In tropical and subtropical Brazil in the 1870s, Agassiz and Hartt viewed the stonelayer and material above it as evidence for glaciation, a view resurrected by others as recently as the 1960s. This two-layered unit was alternatively interpreted as an erosional pavement buried under tropical loess in the 1890s, a view re-adopted by others recently (1980s-2000s) for northern Argentina, Paraguay and southern Brazil. However, Morrás and colleagues (2009) have argued that stonelayers in these soils are basal components of [[soil biomantles]].

After World War II, the stonelayer was given new names, “carpedolith,” “chert-line,” “nappes de gravats,” “lit de cailloux d’epaisseur,” “concentration de quartz,” “linea de piedras,” “nodular layer,” “stiensohle,” “biogenic marker horizon,” “gravel horizon,” and “pedisediment,” among others. The common presence in them of human artifacts, precious-semiprecious stones (diamonds, emeralds, etc.) and metals (gold, silver, tin, etc.) has piqued the interest of geologists, geographers, archaeologists, mining specialists, and engineers (Aleva 1983, 1987; Brink 1985; Brink et al. 1982; Johnson et al. 2005; Ruhe 1959, 1969).

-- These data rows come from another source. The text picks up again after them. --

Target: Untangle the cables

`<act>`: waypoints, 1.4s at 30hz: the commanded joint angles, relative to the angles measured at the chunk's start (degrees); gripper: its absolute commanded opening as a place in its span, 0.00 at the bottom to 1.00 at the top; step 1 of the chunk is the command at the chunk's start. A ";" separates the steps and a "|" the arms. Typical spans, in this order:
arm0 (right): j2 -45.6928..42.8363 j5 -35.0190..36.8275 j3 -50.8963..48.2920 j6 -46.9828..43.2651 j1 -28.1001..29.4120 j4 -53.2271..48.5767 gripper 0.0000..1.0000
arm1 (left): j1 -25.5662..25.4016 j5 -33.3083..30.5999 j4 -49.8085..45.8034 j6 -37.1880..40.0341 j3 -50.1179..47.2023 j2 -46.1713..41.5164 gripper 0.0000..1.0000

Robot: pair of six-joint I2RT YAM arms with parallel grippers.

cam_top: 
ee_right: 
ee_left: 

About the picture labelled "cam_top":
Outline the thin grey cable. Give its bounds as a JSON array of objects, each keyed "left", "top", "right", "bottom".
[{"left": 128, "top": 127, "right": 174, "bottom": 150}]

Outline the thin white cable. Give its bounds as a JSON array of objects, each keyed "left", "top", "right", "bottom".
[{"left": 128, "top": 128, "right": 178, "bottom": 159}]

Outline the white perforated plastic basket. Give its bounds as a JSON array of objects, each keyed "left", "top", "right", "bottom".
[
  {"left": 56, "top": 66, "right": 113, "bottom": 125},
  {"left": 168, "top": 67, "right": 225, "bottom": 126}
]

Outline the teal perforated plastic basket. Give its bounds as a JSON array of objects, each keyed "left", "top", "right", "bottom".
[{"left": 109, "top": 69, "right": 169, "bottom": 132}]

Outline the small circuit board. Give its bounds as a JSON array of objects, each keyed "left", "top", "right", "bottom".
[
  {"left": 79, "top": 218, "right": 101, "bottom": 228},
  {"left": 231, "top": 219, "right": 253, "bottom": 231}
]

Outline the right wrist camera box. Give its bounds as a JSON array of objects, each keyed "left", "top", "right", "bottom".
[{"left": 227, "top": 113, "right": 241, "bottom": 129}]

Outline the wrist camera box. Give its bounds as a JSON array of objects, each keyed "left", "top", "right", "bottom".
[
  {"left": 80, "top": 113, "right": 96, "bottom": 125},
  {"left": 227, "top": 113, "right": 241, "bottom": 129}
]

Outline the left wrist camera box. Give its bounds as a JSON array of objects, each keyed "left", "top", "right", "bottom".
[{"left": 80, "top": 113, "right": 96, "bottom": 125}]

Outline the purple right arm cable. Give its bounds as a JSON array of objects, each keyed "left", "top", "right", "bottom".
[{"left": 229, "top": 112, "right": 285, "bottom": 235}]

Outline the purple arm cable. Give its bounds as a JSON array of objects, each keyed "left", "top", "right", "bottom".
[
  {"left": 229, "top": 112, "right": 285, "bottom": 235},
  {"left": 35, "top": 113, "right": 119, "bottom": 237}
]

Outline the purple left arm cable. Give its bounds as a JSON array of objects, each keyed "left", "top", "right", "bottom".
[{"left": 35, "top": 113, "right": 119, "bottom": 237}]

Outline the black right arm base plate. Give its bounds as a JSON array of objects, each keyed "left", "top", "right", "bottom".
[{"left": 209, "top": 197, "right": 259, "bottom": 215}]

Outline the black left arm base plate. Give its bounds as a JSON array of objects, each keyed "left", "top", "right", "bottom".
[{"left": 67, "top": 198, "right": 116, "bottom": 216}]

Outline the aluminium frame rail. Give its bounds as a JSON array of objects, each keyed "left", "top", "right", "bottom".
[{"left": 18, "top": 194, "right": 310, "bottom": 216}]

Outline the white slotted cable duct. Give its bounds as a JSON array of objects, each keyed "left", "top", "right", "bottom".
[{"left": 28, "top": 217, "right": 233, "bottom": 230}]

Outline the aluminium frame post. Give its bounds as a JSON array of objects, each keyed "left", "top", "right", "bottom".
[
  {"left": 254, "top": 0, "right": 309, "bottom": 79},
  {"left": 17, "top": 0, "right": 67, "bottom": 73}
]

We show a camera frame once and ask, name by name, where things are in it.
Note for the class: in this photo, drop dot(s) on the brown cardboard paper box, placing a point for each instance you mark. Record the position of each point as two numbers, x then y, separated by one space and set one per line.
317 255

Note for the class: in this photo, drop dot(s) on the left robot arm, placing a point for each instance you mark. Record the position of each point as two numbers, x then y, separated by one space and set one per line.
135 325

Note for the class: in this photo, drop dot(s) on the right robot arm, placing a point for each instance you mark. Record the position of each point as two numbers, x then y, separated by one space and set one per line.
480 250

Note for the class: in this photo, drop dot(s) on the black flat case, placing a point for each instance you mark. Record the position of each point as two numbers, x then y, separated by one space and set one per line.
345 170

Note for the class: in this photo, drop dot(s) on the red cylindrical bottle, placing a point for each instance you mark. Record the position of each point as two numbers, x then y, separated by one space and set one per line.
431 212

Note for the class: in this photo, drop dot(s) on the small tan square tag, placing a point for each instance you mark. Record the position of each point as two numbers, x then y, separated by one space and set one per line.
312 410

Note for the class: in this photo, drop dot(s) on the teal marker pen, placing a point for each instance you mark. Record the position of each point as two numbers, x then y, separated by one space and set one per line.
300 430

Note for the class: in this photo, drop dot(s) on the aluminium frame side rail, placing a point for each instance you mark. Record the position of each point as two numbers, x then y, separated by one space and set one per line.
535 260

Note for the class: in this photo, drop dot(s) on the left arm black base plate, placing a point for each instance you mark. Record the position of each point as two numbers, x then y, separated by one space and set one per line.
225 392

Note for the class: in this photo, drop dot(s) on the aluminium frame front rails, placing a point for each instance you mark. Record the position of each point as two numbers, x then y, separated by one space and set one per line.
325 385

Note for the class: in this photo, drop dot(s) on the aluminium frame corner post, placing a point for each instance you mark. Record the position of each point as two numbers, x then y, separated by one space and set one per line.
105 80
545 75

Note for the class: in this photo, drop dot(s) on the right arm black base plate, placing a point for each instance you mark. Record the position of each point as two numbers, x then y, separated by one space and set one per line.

Some have attributed the explanatory controversy surrounding stonelayers to a perceived narrow and limiting 20th century theoretical-interpretive-explanatory tradition in pedology and soil science (Johnson et al. 2005; Johnson and Johnson 2006). According to this view, explanatory pedology has operated under a predominantly soil science utilitarian-conceptual approach, or model—the five factors (‘clorpt’) model—to map, classify, valuate, and “explain” soils (Jenny 1941; Soil Survey personnel 1951, 1975, 1991, 1993). While the model has greatly aided soil science, and spatially explains generalized soil-environmental relationships on landscapes, the device—supremely attractive in its parsimony—has constrained pedologic interpretation because its genetic-interpretive domain is constrained by its broad factorial (landscape context) tenets. The model allows for a wide-ranging generalized assessment of soilscapes, and is useful in soil chronosequence work (Birkeland 1974, 1984) but the biodynamic soil processes that are largely responsible in producing stonelayers are absent at a highest theoretical (five factors) level. Once mapped and classified, soils become static elements, which—while societally useful, scientifically misrepresents their true biodynamic nature. In a proposal to heal such Occam's razor wounds, process biodynamics supported with appropriate genetic language has been advanced to augment the traditional five factors genetic principles in pedology and soil-geomorphology. A process-biodynamic approach, with supporting genetic language, provides a way forward and fosters a fresh array of interpretive options.